SSL/TLS Termination Performance
SSL termination is one of the most CPU-intensive operations a reverse proxy performs. The overhead percentage shows how much throughput drops when switching from HTTP to HTTPS:
| Server | HTTP RPS | HTTPS RPS | SSL Overhead |
|---|---|---|---|
| Caddy | 51,826 | 47,437 | 8.5% |
| HAProxy | 57,164 | 51,298 | 10.3% |
| Nginx | 60,382 | 53,162 | 12.0% |
| Apache | 46,908 | 34,434 | 26.6% |
Caddy has the smallest SSL overhead at 8.5%, likely because Go’s TLS stack handles HTTP/2 multiplexing natively without the OpenSSL layer. Apache takes the biggest hit at 26.6% because mod_ssl adds significant per-connection overhead in the event MPM’s thread model.
When to Use Each Server
Choose Nginx When
- You need maximum throughput for static content or reverse proxy
- Memory efficiency matters (containers, small VMs)

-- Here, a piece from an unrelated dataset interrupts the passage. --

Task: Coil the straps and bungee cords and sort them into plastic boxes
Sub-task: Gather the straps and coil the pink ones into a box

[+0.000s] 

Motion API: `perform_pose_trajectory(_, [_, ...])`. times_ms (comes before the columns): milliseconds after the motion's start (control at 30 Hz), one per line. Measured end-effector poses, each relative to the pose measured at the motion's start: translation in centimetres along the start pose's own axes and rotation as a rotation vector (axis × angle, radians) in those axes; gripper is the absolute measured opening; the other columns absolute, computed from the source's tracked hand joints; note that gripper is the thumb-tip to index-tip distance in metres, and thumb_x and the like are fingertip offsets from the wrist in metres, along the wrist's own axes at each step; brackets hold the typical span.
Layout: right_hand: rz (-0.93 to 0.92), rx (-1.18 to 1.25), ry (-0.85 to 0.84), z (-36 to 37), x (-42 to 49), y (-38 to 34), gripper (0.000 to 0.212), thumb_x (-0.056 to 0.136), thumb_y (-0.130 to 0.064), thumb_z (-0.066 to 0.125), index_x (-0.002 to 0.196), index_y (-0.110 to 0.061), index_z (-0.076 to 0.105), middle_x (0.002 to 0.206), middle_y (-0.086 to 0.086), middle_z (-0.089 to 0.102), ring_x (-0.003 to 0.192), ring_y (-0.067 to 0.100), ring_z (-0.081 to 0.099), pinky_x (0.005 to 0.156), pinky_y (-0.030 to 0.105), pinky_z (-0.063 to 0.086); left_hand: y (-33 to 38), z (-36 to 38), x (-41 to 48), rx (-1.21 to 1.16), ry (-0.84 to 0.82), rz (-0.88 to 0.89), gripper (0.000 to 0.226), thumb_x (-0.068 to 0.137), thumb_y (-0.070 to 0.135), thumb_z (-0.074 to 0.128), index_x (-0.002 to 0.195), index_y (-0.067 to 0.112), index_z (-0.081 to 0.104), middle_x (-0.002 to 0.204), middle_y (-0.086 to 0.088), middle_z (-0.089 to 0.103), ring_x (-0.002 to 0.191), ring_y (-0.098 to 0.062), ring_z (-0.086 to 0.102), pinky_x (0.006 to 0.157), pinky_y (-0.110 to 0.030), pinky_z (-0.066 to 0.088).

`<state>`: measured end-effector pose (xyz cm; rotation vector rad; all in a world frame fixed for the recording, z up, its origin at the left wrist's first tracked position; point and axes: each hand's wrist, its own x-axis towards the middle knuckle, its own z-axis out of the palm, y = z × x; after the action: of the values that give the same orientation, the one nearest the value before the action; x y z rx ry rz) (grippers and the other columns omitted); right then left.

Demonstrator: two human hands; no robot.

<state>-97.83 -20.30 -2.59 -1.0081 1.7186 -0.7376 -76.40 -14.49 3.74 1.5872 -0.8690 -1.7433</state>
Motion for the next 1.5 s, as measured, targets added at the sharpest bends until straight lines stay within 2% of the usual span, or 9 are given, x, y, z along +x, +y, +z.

- You are running Kubernetes (most ingress controllers use Nginx)
- You want the largest community and ecosystem of any web server
Choose Apache When
- Your application relies on .htaccess files (WordPress shared hosting, CMS platforms)

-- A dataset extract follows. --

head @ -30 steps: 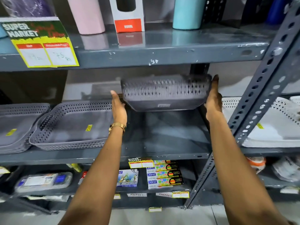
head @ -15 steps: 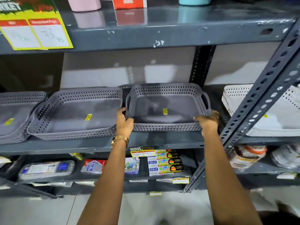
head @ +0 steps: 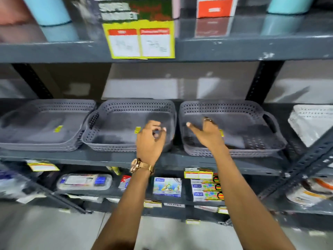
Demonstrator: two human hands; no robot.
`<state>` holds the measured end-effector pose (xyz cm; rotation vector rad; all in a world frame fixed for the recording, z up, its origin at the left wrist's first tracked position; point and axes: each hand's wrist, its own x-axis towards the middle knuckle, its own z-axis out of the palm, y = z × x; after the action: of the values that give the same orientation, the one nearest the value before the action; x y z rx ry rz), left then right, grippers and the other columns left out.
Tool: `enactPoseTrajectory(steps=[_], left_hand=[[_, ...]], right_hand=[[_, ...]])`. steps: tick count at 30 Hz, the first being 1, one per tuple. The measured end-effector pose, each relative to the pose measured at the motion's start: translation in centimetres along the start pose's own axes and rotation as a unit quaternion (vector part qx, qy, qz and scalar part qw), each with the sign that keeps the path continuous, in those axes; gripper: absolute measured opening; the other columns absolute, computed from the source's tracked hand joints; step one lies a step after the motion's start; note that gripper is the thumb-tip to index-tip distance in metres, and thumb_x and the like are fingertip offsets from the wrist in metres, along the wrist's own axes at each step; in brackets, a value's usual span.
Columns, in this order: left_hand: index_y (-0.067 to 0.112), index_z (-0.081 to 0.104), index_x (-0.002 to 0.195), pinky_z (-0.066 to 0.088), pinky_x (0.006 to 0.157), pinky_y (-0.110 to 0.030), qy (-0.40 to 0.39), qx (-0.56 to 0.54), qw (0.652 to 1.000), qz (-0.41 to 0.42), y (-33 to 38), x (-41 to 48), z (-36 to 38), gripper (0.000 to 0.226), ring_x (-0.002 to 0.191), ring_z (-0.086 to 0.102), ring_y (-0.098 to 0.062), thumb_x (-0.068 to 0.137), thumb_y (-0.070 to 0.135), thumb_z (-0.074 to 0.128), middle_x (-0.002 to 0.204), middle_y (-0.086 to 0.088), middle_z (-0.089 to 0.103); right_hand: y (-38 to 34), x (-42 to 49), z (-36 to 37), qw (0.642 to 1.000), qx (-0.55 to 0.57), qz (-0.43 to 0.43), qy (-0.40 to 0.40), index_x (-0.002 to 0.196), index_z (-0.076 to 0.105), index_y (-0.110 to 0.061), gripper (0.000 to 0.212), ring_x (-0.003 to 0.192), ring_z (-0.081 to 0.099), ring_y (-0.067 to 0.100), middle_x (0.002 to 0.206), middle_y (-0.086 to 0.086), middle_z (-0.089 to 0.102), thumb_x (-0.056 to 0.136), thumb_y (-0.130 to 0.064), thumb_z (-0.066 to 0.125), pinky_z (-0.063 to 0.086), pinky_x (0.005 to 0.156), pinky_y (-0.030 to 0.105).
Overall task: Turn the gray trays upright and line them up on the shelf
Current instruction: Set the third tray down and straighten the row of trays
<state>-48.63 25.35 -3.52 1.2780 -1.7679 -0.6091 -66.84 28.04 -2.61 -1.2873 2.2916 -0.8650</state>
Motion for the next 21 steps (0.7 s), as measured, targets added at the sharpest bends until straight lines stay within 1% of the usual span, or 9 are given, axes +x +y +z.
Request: enactPoseTrajectory(steps=[1,2,4,6,8,10,12,15,21], left_hand=[[0.010,0.064,0.107,0.054,0.075,-0.035,0.024,0.037,0.999,0.009,-1.5,0.7,-2.2,0.028,0.087,0.067,-0.027,0.084,0.026,0.064,0.101,-0.011,0.071],[0.009,0.062,0.111,0.050,0.077,-0.038,0.043,0.086,0.995,0.005,-3.2,1.3,-4.1,0.033,0.093,0.064,-0.033,0.084,0.026,0.065,0.107,-0.015,0.067],[0.005,0.054,0.123,0.047,0.084,-0.046,0.066,0.187,0.979,-0.044,-7.2,3.0,-8.2,0.048,0.104,0.057,-0.043,0.082,0.026,0.068,0.120,-0.023,0.057],[0.001,0.037,0.138,0.045,0.094,-0.052,0.066,0.247,0.961,-0.109,-10.7,4.5,-11.5,0.073,0.116,0.051,-0.048,0.079,0.028,0.069,0.135,-0.028,0.045],[-0.001,0.014,0.149,0.035,0.109,-0.052,0.029,0.279,0.950,-0.138,-13.7,6.0,-14.0,0.094,0.133,0.037,-0.047,0.080,0.030,0.068,0.151,-0.031,0.026],[0.000,0.002,0.151,0.033,0.110,-0.051,-0.028,0.302,0.941,-0.149,-15.8,7.4,-15.6,0.098,0.137,0.034,-0.044,0.083,0.033,0.064,0.154,-0.028,0.022],[0.000,0.014,0.149,0.042,0.099,-0.050,-0.081,0.323,0.931,-0.152,-17.7,9.0,-16.9,0.086,0.126,0.047,-0.045,0.086,0.038,0.059,0.143,-0.027,0.042],[0.007,0.048,0.124,0.051,0.088,-0.050,-0.118,0.302,0.940,-0.108,-19.1,10.1,-17.6,0.049,0.109,0.059,-0.044,0.089,0.040,0.052,0.121,-0.023,0.062],[0.017,0.059,0.114,0.050,0.080,-0.045,-0.088,0.287,0.952,-0.052,-19.5,11.0,-16.4,0.031,0.101,0.063,-0.041,0.093,0.035,0.047,0.116,-0.014,0.065]], right_hand=[[-1.5,-0.4,1.3,1.000,0.002,0.008,-0.029,0.087,0.049,-0.005,0.054,0.108,0.058,0.040,0.105,0.023,0.062,0.084,-0.058,0.055,0.047,0.086,0.044],[-2.4,-0.6,2.4,0.999,0.000,0.017,-0.052,0.086,0.047,-0.007,0.055,0.110,0.057,0.041,0.107,0.023,0.061,0.083,-0.061,0.054,0.046,0.087,0.045],[-4.1,-0.8,4.5,0.995,-0.031,0.054,-0.082,0.111,0.051,-0.006,0.064,0.121,0.052,0.041,0.128,0.023,0.056,0.082,-0.062,0.053,0.045,0.095,0.048],[-5.2,-0.8,5.8,0.988,-0.081,0.093,-0.093,0.132,0.044,-0.004,0.075,0.125,0.050,0.040,0.139,0.021,0.050,0.083,-0.059,0.056,0.044,0.098,0.047],[-5.8,-0.6,6.9,0.983,-0.116,0.120,-0.079,0.130,0.047,-0.002,0.067,0.125,0.051,0.040,0.138,0.022,0.051,0.085,-0.050,0.059,0.043,0.097,0.045],[-5.9,-0.5,7.6,0.981,-0.135,0.132,-0.051,0.126,0.051,0.001,0.054,0.123,0.051,0.042,0.134,0.025,0.052,0.088,-0.037,0.058,0.041,0.097,0.044],[-6.1,-0.3,8.6,0.981,-0.137,0.138,-0.025,0.125,0.051,0.004,0.047,0.122,0.051,0.044,0.133,0.028,0.052,0.091,-0.029,0.054,0.041,0.097,0.044],[-5.8,-0.3,9.4,0.981,-0.143,0.130,0.008,0.121,0.051,0.005,0.046,0.119,0.053,0.046,0.128,0.032,0.054,0.093,-0.031,0.047,0.041,0.098,0.048],[-6.1,1.2,9.8,0.982,-0.130,0.135,-0.001,0.112,0.047,0.002,0.033,0.111,0.054,0.048,0.122,0.034,0.056,0.096,-0.027,0.043,0.044,0.092,0.049]])
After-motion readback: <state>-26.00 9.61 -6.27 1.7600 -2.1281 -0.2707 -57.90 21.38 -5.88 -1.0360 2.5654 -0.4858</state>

- You need mod_php or mod_rewrite compatibility
- Your team already knows Apache and performance is not your bottleneck
Choose Caddy When
- You want automatic HTTPS with zero configuration
- HTTP/3 support is a requirement
- Your team is small and config simplicity saves real time
- You are running API services or Go applications
Choose HAProxy When
- You need TCP or HTTP load balancing across multiple backends
- Health checks and automatic failover are critical
- You want the lowest memory footprint under high concurrency
- You need advanced traffic management: rate limiting, stick tables, ACLs
Feature Comparison
Beyond raw performance, these servers differ significantly in features:
| Feature | Nginx | Apache | Caddy | HAProxy |
|---|---|---|---|---|
| Serve static files | Yes | Yes | Yes | No |
| Reverse proxy | Yes | Yes (mod_proxy) | Yes | Yes |
| Load balancing | Basic (round-robin, least_conn) | mod_proxy_balancer | Basic | Advanced (10+ algorithms) |
| Health checks | NGINX Plus only | mod_proxy_hcheck | Basic | Advanced (L4 + L7) |
| Automatic HTTPS | No | No | Yes | No |
| HTTP/2 | Yes | Yes | Yes | Yes |
| HTTP/3 (QUIC) | NGINX Plus / quic branch | No | Yes | Experimental |
| .htaccess support | No | Yes | No | No |
| Rate limiting | Built in | mod_ratelimit | Plugin | Built in (stick tables) |
| WebSocket | Yes | mod_proxy_wstunnel | Yes | Yes |
| Config hot reload | Yes (graceful) | Yes (graceful) | Yes (API) | Yes (seamless) |
| Written in | C | C | Go | C |
Benchmark Methodology
Transparency matters for benchmarks. Here is exactly how the tests were run so you can reproduce them.
The benchmark tool hey was installed on the client VM:
go install github.com/rakyll/hey@latestEach test ran for 30 seconds with 100 concurrent connections:
# HTTP benchmark
~/go/bin/hey -z 30s -c 100 -q 0 http://192.168.1.115/
# HTTPS benchmark
~/go/bin/hey -z 30s -c 100 -q 0 https://192.168.1.115/Memory was captured during peak load using ps on the server:
ps aux | grep '[n]ginx' | awk '{sum+=$6} END {printf "%.1f MB\n", sum/1024}'Between each server test, the previous server was stopped completely and the system was given 10 seconds to settle. No two servers ran simultaneously. The HAProxy documentation provides additional benchmarking guidance for production tuning.